An assistant director died following a month-long battle with the coronavirus after working on a commercial set in July, according to reports.
John Nolan went into cardiac arrest and died Aug. 26, his family wrote on the website CaringBridge, the Los Angeles Times reported.
The 51-year-old, who lived in Texas, worked as a second assistant director on a six-day ad shoot for State Farm Insurance in Austin between July 9 to 16, according to Tool of North America, a production company in Santa Monica.
He tested positive for COVID-19 on July 29 and was admitted into the intensive care unit at St. David’s hospital in Georgetown, Texas on Aug. 5 and placed on a ventilator days later.
It’s not known where or how Nolan, who’s worked on TV shows including “LA’s Finest’ and the upcoming movie “The Paper Tigers,” contracted the virus.
But his death has sparked safety concerns over the lack of coronavirus guidelines as those in the industry — which has taken a hit during the pandemic — begin returning to sets.
“Some people are afraid,” John Elmore, who’s worked for 20 years as an assistant director and was a colleague of Nolan’s, told the LA Times.
“They’re thinking of just getting out of the business completely.
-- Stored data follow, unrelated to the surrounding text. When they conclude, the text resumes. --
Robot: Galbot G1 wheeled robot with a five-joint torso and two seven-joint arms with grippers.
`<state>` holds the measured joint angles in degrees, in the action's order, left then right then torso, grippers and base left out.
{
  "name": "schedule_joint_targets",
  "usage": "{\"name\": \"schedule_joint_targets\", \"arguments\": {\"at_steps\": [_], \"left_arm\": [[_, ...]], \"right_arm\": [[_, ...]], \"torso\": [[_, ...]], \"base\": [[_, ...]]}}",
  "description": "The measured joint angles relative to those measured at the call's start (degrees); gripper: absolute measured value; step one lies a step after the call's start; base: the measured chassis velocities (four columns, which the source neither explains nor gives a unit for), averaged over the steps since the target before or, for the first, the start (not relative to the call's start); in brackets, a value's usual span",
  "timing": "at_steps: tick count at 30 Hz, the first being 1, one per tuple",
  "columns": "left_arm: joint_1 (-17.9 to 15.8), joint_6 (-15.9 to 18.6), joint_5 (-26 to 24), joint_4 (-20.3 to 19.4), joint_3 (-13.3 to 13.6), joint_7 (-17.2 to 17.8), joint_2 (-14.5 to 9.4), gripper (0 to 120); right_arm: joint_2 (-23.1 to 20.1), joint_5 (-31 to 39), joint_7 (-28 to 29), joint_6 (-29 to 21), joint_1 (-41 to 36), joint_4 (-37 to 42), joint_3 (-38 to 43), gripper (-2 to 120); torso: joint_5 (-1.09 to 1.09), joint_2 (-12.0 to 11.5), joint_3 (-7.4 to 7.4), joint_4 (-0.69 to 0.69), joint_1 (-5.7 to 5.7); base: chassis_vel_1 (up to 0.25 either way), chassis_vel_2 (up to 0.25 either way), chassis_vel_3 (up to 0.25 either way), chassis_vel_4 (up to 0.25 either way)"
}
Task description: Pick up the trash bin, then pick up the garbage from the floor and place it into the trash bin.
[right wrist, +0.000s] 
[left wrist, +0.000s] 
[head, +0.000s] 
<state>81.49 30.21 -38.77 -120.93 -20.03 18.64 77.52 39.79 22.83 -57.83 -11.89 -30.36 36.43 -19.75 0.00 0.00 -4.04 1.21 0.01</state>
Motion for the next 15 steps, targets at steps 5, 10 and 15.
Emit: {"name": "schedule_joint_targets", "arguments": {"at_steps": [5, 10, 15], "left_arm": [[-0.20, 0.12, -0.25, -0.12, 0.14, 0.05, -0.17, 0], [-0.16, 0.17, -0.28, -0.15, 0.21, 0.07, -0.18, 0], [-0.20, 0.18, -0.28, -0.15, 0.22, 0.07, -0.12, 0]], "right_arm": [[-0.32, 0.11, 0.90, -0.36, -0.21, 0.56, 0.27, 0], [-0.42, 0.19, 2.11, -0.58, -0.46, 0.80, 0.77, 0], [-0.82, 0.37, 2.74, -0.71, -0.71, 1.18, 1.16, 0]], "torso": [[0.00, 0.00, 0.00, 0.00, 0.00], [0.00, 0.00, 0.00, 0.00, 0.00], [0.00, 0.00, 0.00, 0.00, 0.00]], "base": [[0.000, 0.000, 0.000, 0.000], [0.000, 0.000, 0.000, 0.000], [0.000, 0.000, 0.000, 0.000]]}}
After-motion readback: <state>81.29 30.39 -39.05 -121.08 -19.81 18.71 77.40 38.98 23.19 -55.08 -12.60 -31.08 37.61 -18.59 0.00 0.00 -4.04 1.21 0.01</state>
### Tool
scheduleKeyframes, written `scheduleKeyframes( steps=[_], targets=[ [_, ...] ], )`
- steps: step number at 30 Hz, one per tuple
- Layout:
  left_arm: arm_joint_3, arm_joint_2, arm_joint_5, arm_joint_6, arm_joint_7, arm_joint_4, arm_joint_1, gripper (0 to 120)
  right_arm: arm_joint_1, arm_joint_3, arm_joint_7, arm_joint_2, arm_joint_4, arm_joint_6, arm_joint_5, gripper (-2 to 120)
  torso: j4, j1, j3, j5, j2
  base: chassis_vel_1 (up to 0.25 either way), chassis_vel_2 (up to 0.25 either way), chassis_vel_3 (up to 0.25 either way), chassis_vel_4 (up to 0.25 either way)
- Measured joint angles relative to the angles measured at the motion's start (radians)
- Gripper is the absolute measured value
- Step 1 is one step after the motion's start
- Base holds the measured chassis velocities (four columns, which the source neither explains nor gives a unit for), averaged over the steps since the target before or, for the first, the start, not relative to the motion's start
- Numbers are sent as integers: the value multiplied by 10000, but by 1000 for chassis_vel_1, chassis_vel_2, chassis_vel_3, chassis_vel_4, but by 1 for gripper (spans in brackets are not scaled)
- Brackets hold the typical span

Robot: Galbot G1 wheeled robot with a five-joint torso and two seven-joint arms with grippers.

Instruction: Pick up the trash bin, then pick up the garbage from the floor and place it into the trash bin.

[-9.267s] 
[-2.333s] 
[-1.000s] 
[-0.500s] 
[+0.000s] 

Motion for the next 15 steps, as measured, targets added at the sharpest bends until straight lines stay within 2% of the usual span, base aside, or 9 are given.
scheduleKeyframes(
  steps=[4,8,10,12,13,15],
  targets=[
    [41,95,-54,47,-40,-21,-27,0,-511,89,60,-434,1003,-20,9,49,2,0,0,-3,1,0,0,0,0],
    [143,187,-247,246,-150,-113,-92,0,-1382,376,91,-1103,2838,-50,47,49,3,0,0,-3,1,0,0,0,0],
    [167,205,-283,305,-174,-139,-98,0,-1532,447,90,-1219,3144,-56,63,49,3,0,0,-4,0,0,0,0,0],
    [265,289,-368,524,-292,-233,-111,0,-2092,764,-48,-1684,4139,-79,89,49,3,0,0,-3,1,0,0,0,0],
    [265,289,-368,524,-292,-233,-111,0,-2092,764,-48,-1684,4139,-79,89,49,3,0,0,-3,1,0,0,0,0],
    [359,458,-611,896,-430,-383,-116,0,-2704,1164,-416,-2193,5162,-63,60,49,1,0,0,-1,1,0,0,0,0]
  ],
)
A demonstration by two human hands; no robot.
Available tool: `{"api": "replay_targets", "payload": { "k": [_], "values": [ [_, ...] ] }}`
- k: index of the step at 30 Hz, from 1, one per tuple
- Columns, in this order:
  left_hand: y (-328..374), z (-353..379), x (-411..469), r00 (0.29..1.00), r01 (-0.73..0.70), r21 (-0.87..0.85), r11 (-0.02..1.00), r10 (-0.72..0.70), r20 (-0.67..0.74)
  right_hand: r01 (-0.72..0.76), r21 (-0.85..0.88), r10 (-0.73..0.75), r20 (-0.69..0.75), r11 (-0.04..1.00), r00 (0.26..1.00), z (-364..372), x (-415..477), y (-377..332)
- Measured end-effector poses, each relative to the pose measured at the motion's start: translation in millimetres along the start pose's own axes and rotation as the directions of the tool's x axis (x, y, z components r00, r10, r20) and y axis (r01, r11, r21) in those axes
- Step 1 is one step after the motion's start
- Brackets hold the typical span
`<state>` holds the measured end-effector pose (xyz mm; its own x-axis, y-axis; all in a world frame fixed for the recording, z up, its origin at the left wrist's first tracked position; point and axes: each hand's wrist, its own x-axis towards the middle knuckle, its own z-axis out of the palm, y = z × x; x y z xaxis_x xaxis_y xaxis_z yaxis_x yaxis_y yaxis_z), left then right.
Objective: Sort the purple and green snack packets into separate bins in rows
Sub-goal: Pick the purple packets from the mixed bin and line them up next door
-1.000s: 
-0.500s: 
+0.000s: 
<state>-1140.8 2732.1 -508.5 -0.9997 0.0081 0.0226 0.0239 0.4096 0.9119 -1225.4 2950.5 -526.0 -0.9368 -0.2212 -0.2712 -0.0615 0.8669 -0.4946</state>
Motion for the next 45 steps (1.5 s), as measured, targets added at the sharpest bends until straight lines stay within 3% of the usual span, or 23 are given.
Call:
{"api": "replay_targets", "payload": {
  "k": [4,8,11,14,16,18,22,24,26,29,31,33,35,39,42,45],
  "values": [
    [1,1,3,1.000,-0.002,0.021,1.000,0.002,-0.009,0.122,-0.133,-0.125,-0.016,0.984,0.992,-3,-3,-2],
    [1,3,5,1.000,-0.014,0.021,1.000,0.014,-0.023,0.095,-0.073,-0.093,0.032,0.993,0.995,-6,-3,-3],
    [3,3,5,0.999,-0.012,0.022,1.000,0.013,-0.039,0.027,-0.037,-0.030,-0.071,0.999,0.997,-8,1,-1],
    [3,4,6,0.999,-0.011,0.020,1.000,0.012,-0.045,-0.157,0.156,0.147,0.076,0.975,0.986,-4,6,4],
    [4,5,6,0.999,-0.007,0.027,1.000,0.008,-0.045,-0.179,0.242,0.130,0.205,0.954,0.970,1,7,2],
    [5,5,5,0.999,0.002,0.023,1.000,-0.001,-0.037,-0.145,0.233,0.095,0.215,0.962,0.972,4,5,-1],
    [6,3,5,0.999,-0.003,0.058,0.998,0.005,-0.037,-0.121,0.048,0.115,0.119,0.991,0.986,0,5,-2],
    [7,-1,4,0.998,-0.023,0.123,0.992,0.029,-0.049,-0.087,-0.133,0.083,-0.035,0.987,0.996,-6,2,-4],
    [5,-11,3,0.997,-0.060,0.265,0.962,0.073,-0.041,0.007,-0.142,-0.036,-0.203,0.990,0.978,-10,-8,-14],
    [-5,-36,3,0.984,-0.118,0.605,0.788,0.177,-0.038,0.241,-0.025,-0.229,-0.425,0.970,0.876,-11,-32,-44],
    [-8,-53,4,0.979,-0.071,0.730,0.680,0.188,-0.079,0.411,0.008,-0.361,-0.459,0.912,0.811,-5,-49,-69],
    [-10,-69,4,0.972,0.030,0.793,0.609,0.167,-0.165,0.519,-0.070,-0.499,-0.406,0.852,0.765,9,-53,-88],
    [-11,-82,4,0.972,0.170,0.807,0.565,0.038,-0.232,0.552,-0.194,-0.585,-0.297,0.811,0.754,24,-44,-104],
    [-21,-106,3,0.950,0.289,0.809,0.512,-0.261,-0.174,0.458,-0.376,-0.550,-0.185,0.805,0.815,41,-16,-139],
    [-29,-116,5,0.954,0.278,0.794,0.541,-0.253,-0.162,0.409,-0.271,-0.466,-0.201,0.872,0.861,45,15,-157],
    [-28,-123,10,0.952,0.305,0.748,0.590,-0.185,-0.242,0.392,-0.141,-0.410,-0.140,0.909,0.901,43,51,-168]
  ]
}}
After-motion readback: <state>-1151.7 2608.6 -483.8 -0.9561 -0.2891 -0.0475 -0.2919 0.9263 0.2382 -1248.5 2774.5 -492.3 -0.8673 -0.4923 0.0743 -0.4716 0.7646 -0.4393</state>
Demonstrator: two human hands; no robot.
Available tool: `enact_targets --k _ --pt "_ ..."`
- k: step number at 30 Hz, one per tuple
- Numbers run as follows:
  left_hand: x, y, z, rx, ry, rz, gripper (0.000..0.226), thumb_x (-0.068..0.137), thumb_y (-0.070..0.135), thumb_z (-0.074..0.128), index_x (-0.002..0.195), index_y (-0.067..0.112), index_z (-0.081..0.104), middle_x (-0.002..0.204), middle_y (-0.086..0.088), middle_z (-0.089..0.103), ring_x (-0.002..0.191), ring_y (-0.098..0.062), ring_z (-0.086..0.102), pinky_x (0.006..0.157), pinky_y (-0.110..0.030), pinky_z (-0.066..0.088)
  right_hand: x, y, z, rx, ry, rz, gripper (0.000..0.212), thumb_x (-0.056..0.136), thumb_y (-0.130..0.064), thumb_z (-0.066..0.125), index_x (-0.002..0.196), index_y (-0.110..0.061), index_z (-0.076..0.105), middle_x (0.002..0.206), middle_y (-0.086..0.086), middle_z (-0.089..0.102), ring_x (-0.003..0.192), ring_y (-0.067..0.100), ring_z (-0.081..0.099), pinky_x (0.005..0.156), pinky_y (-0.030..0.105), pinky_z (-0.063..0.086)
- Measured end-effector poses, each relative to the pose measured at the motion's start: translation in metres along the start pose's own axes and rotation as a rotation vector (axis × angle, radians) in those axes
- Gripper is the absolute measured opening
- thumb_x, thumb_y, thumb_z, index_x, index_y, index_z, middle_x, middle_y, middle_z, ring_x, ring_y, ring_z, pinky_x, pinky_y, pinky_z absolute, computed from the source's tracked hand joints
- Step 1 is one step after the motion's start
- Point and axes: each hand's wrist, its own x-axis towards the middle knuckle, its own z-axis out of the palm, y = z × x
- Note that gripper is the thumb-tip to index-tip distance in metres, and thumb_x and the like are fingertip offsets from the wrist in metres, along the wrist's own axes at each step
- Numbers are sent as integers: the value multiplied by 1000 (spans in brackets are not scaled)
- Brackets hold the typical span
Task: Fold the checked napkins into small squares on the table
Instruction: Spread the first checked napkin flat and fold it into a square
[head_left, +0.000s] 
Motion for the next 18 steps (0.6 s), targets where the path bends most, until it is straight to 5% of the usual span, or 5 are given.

It’s important to know what happened and what still needs to be done for this industry to get back to work safely.”
Tool said it tested crew members’ temperatures daily on the set Nolan worked on and no one failed. Social distancing measures were in place, and the crew was given protective equipment and had a COVID-19 compliance assistant on set, as well as a medic and sanitation crew.
“John’s passing is tragic, and we extend our deepest condolences to his family,” said Matt Van Hoven, spokesman for Tool of North America. “We take all available options regarding safety precautions very seriously.”
Van Hoven said Tool is working with the Association of Independent Commercial Producers, the LA County Department of Public Health and unions regarding coronavirus measures.
Some unions are now calling for testing on all productions. In Texas, where Nolan lived, temperature-testing was required on set while Los Angeles County guidelines exempt short-duration films, like commercial shoots, from testing.
But the AICP said testing, like temperature-taking and antibody tests, aren’t reliable and instead recommends that crew members fill out health questionnaires, according to the LA Times.
Nolan’s love for film began when he worked as an extra on the movie “Leap of Faith,” according to his online obituary, which describes him as the ultimate family man who loved watching his four children, Megan, Alex, Nick and Jacob, grow up.
“No matter what John was doing or who he was doing it for did he did it 100%,” the post said. “He worked at 100% and he loved at 100%.”
He also leaves behind his wife of 25 years, Carol Nolan.